Often we find ourselves oversleeping when we’ve been staying up too late, waking up late, or messing with our sleep schedules in general. While these practices may lead to negative side effects, knowing how to stop oversleeping (and implementing those practices) can change the trajectory of your whole day — and your health.
What does oversleeping mean?
Oversleeping is when someone struggles to wake up to their alarm each morning and therefore sleeps in, longer than their intended wake-up time.
They often get too much sleep, and this can have negative impacts on health and wellbeing. An increased risk of diabetes, heart disease and stroke are all possible effects of oversleeping, and oversleeping often leaves people feeling very tired throughout the day, even after a nap.
Why do I keep oversleeping?
Oversleeping isn’t the result of laziness.
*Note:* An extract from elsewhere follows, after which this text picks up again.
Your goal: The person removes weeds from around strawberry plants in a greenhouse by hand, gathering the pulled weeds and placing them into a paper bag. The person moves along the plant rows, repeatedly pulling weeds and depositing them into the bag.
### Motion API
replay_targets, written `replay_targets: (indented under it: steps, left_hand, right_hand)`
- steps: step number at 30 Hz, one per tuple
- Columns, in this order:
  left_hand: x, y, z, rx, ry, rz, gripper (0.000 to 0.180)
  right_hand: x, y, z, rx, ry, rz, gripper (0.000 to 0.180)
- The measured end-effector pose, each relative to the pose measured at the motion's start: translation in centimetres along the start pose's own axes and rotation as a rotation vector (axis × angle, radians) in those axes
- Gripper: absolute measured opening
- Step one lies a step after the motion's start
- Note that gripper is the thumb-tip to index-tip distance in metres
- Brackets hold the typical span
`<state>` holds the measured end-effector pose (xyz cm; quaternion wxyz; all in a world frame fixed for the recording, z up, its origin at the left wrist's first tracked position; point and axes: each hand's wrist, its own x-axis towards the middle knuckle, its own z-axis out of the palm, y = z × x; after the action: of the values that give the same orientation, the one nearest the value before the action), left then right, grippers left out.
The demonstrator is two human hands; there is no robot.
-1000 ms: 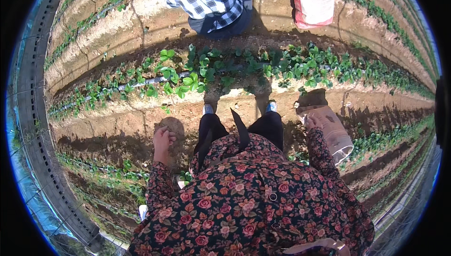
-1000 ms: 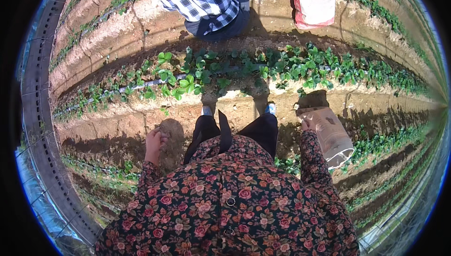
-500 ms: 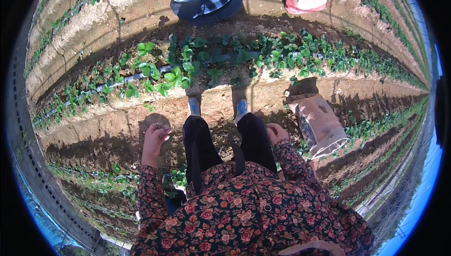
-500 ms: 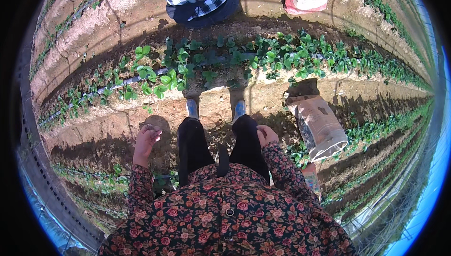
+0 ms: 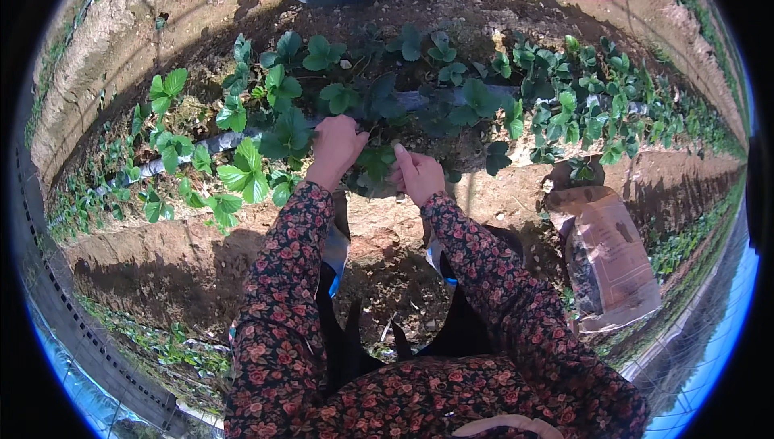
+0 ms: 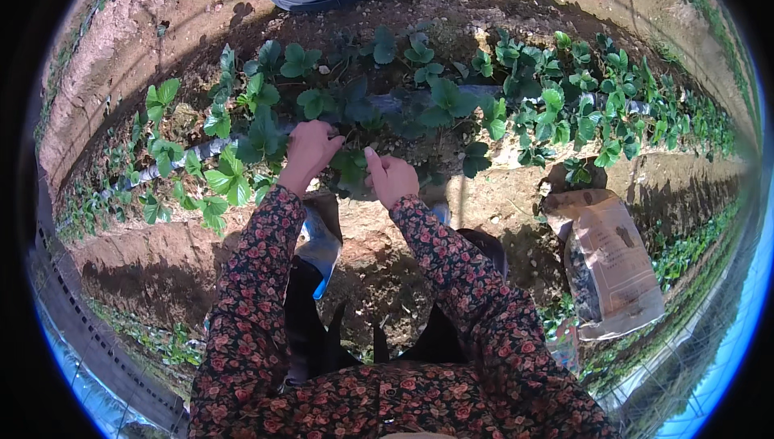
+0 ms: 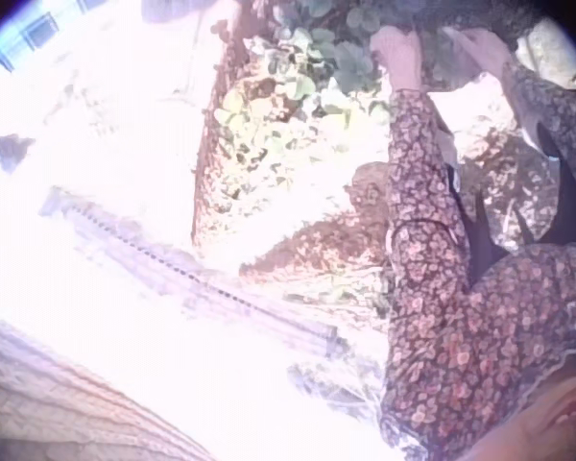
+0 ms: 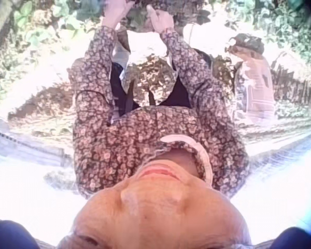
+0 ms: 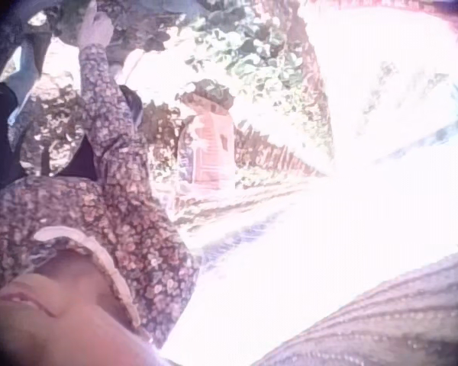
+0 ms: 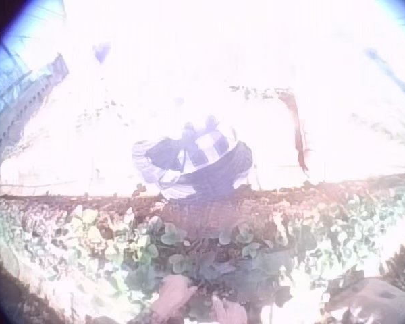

There are many factors that may be contributing to an oversleeping problem.
You may be oversleeping because you are sleeping too much or even too little. Or it might be the symptom of a sleeping disorder or another medical condition.
How to stop oversleeping
A habit can be difficult to break, especially if you’ve been doing it for years. However, there are specific things you can do to break the habit of oversleeping so you can start getting better sleep (and less of it).
1. Get Into a Routine
It may seem simple, but one thing you can do is set a bedtime and wake time for yourself. This can help your body create its own schedule, thus helping you avoid sleeping too much or too little. You could even try a meditation app to help your body wind down before bedtime.
2. Create the Perfect Sleep Environment
Being able to fall asleep at your desired bedtime can also help you wake up at your desired time, as you’ll be getting the right amount of sleep for your body. By creating an environment primed for sleep, you can encourage your body and brain to relax, which can help you fall asleep easier.
3. Keep a Sleep Journal
Sleep journals are an excellent way to track how you sleep under different circumstances. By writing down details about your surroundings or activities before falling asleep, you can better assess what you should change or keep the same.
4. Avoid Oversleeping on the Weekends
We know — sleeping in on the weekends can sometimes feel like a mini-vacation. However, sleeping longer than normal on the weekends can be detrimental to your sleeping routine and health.
5. Put Technology Away
Putting your technology away before bed can also help you stop oversleeping. light of any kind poorly affects the production of melatonin — a hormone produced to control the sleep-wake cycle — but blue light, in particular, does so even more powerfully.
6. Create Healthy Eating Habits During the Day
Believe it or not, the way you eat throughout the day can help or hinder your sleep. From the amount of caffeine you consume to the types of nutrients you’re giving your body — it all matters.
7. Avoid Napping
Sleeping too much, even if it’s broken up at different points throughout the day, can make you feel even more tired or groggy than if you hadn’t napped at all. To help keep yourself awake during the day, drink plenty of water to stay hydrated.
8. Exercise During the Day
While there’s no definite, scientific answer for exactly how exercise improves sleep, there is a correlation between exercise and the amount of deep sleep you get.
By exercising during the day, you prepare your body for deep sleep at night, which will help you wake up better in the morning.
9. Use a Light Alarm
It’s no secret that most people have a negative relationship with their alarm clock – us included. However, there are different types of alarm clocks, and some can be better at preventing oversleeping than others. Phone or other digital alarm clocks often sound with a loud jingle or song, usually annoying you before hitting snooze. On the other hand, sunrise alarms or light alarms help you wake up gently and naturally.